== DESCRIPTION OF THE TASK ==
Set down every entry exactly as it was written.

[Items from a data source]
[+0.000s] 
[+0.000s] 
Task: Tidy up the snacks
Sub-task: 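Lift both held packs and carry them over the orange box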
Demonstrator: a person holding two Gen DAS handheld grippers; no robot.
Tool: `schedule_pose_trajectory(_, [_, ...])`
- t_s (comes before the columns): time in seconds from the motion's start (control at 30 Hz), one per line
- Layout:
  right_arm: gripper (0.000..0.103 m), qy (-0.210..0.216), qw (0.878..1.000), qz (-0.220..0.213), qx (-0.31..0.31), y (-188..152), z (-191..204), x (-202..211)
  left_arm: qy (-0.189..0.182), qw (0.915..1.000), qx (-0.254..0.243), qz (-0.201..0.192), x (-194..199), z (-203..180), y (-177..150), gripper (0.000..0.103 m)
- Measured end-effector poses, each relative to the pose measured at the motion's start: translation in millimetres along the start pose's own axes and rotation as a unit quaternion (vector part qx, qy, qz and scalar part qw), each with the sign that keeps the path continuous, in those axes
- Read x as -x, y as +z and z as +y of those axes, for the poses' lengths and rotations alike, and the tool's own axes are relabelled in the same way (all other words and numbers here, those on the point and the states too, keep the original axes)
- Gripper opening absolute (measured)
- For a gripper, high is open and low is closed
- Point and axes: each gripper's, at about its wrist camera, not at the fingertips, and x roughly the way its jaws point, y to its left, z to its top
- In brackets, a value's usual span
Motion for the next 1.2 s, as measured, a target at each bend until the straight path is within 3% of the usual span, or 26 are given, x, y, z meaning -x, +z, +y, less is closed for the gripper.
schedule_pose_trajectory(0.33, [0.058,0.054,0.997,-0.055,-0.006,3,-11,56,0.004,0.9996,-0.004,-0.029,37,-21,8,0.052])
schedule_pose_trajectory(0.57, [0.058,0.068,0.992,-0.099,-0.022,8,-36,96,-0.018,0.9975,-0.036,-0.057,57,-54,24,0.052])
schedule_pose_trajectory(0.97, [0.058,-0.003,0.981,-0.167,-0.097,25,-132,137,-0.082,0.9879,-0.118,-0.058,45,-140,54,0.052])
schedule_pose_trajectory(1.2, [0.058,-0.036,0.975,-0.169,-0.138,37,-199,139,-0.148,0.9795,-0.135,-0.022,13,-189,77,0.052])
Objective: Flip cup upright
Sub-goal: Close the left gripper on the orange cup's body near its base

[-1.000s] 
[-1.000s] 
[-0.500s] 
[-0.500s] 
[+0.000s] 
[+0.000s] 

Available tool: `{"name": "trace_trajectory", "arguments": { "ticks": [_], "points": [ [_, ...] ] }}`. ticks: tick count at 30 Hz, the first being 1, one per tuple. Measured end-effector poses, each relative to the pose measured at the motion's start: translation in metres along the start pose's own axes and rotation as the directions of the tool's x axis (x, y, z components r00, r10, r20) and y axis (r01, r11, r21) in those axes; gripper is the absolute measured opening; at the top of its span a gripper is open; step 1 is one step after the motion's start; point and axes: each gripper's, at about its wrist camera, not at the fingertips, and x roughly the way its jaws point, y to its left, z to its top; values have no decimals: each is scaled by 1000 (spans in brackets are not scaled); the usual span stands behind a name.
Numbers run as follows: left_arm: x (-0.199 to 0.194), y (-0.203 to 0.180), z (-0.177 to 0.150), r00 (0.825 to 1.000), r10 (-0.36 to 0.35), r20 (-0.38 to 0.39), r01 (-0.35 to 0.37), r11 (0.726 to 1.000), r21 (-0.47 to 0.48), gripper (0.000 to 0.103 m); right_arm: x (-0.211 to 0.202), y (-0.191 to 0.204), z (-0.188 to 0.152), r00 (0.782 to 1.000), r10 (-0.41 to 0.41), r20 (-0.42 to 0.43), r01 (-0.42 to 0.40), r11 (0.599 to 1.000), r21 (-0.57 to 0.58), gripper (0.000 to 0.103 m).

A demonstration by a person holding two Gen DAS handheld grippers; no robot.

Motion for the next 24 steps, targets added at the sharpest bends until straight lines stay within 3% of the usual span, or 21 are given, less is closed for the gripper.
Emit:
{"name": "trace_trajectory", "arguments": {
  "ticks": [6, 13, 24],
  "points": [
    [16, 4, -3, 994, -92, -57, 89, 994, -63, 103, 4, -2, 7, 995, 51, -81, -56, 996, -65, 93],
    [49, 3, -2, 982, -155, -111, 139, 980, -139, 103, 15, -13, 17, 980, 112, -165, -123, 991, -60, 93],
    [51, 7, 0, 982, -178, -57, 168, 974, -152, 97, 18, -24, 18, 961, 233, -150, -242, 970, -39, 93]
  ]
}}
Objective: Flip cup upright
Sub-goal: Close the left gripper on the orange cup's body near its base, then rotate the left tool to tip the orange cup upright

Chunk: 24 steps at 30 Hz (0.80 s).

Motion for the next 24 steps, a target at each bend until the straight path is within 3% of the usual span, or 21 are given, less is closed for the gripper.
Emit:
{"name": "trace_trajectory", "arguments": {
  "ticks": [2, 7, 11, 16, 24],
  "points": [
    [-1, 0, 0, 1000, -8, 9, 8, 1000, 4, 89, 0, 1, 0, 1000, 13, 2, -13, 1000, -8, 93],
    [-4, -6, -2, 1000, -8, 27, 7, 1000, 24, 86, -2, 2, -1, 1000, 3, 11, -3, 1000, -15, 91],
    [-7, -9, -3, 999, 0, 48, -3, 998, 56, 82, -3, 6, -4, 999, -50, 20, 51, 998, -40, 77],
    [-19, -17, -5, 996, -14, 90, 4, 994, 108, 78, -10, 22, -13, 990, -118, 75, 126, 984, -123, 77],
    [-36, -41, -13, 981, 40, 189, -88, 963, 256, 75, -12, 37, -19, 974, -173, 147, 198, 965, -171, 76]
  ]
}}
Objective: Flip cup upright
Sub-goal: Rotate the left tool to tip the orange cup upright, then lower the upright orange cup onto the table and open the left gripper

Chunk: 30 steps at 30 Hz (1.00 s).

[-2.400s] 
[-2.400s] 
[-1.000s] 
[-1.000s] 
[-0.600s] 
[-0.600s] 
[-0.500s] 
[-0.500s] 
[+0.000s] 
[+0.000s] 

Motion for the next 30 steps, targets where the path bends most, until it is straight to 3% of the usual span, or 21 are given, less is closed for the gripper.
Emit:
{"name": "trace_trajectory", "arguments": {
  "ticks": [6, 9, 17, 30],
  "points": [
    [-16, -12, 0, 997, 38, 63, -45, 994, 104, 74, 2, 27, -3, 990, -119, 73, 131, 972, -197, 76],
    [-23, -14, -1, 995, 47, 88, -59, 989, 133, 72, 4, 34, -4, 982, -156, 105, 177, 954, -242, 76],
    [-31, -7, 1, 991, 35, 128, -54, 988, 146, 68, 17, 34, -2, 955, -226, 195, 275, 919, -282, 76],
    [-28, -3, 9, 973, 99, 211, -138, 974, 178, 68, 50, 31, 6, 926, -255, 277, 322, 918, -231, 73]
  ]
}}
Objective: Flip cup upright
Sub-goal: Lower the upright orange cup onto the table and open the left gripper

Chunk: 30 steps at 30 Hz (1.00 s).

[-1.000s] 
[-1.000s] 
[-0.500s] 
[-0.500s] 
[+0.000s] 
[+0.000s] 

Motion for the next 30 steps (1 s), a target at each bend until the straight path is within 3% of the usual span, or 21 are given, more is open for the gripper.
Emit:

== ANSWER BOX ==
[+0.000s] 
[+0.000s] 
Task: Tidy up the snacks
Sub-task: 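Lift both held packs and carry them over the orange box
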Demonstrator: a person holding two Gen DAS handheld grippers; no robot.
Tool: `schedule_pose_trajectory(_, [_, ...])`
- t_s (comes before the columns): time in seconds from the motion's start (control at 30 Hz), one per line
- Layout:
  right_arm: gripper (0.000..0.103 m), qy (-0.210..0.216), qw (0.878..1.000), qz (-0.220..0.213), qx (-0.31..0.31), y (-188..152), z (-191..204), x (-202..211)
  left_arm: qy (-0.189..0.182), qw (0.915..1.000), qx (-0.254..0.243), qz (-0.201..0.192), x (-194..199), z (-203..180), y (-177..150), gripper (0.000..0.103 m)
- Measured end-effector poses, each relative to the pose measured at the motion's start: translation in millimetres along the start pose's own axes and rotation as a unit quaternion (vector part qx, qy, qz and scalar part qw), each with the sign that keeps the path continuous, in those axes
- Read x as -x, y as +z and z as +y of those axes, for the poses' lengths and rotations alike, and the tool's own axes are relabelled in the same way (all other words and numbers here, those on the point and the states too, keep the original axes)
- Gripper opening absolute (measured)
- For a gripper, high is open and low is closed
- Point and axes: each gripper's, at about its wrist camera, not at the fingertips, and x roughly the way its jaws point, y to its left, z to its top
- In brackets, a value's usual span
Motion for the next 1.2 s, as measured, a target at each bend until the straight path is within 3% of the usual span, or 26 are given, x, y, z meaning -x, +z, +y, less is closed for the gripper.
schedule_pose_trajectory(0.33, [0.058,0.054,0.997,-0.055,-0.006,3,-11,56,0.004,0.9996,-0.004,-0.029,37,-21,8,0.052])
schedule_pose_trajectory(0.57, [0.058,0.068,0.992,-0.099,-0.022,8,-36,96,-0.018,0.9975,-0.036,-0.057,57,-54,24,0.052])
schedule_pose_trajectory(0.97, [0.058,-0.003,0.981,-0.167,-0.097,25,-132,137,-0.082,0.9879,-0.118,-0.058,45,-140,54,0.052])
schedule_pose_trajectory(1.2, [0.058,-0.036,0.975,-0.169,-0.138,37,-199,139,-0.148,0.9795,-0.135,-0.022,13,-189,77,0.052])
Objective: Flip cup upright
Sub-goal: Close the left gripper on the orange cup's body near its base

[-1.000s] 
[-1.000s] 
[-0.500s] 
[-0.500s] 
[+0.000s] 
[+0.000s] 

Available tool: `{"name": "trace_trajectory", "arguments": { "ticks": [_], "points": [ [_, ...] ] }}`. ticks: tick count at 30 Hz, the first being 1, one per tuple. Measured end-effector poses, each relative to the pose measured at the motion's start: translation in metres along the start pose's own axes and rotation as the directions of the tool's x axis (x, y, z components r00, r10, r20) and y axis (r01, r11, r21) in those axes; gripper is the absolute measured opening; at the top of its span a gripper is open; step 1 is one step after the motion's start; point and axes: each gripper's, at about its wrist camera, not at the fingertips, and x roughly the way its jaws point, y to its left, z to its top; values have no decimals: each is scaled by 1000 (spans in brackets are not scaled); the usual span stands behind a name.
Numbers run as follows: left_arm: x (-0.199 to 0.194), y (-0.203 to 0.180), z (-0.177 to 0.150), r00 (0.825 to 1.000), r10 (-0.36 to 0.35), r20 (-0.38 to 0.39), r01 (-0.35 to 0.37), r11 (0.726 to 1.000), r21 (-0.47 to 0.48), gripper (0.000 to 0.103 m); right_arm: x (-0.211 to 0.202), y (-0.191 to 0.204), z (-0.188 to 0.152), r00 (0.782 to 1.000), r10 (-0.41 to 0.41), r20 (-0.42 to 0.43), r01 (-0.42 to 0.40), r11 (0.599 to 1.000), r21 (-0.57 to 0.58), gripper (0.000 to 0.103 m).

A demonstration by a person holding two Gen DAS handheld grippers; no robot.

Motion for the next 24 steps, targets added at the sharpest bends until straight lines stay within 3% of the usual span, or 21 are given, less is closed for the gripper.
Emit:
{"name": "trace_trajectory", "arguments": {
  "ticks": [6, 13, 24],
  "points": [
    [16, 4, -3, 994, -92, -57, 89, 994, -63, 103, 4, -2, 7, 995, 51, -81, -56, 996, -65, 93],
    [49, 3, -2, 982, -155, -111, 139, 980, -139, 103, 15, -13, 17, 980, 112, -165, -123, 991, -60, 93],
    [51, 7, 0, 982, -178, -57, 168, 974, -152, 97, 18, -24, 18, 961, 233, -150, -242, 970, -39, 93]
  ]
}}
Objective: Flip cup upright
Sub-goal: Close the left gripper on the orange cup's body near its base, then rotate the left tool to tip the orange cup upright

Chunk: 24 steps at 30 Hz (0.80 s).

Motion for the next 24 steps, a target at each bend until the straight path is within 3% of the usual span, or 21 are given, less is closed for the gripper.
Emit:
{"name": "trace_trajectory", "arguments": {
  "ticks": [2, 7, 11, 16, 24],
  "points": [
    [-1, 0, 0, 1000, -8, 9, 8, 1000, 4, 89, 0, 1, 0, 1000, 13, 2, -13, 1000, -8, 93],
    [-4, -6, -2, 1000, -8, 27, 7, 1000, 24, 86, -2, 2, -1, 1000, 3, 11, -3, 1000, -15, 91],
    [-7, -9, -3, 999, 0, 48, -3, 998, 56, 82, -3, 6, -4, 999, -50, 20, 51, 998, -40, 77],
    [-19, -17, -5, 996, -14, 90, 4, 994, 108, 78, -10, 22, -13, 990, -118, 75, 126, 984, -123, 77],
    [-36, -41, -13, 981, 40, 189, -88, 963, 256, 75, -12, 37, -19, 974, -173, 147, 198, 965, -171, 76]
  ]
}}
Objective: Flip cup upright
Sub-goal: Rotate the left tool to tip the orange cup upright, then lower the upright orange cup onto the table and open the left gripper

Chunk: 30 steps at 30 Hz (1.00 s).

[-2.400s] 
[-2.400s] 
[-1.000s] 
[-1.000s] 
[-0.600s] 
[-0.600s] 
[-0.500s] 
[-0.500s] 
[+0.000s] 
[+0.000s] 

Motion for the next 30 steps, targets where the path bends most, until it is straight to 3% of the usual span, or 21 are given, less is closed for the gripper.
Emit:
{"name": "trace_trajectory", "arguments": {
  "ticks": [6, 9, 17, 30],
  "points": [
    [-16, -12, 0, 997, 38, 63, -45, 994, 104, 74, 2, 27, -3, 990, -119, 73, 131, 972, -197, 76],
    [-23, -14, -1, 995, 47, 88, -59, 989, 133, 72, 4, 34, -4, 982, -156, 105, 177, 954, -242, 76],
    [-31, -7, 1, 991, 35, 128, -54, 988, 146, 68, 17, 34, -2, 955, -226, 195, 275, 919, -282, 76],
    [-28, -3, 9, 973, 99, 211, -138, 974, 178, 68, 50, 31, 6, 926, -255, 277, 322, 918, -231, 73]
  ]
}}
Objective: Flip cup upright
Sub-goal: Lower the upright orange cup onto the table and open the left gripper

Chunk: 30 steps at 30 Hz (1.00 s).

[-1.000s] 
[-1.000s] 
[-0.500s] 
[-0.500s] 
[+0.000s] 
[+0.000s] 

Motion for the next 30 steps (1 s), a target at each bend until the straight path is within 3% of the usual span, or 21 are given, more is open for the gripper.
Emit:

The work on this exercise is finished.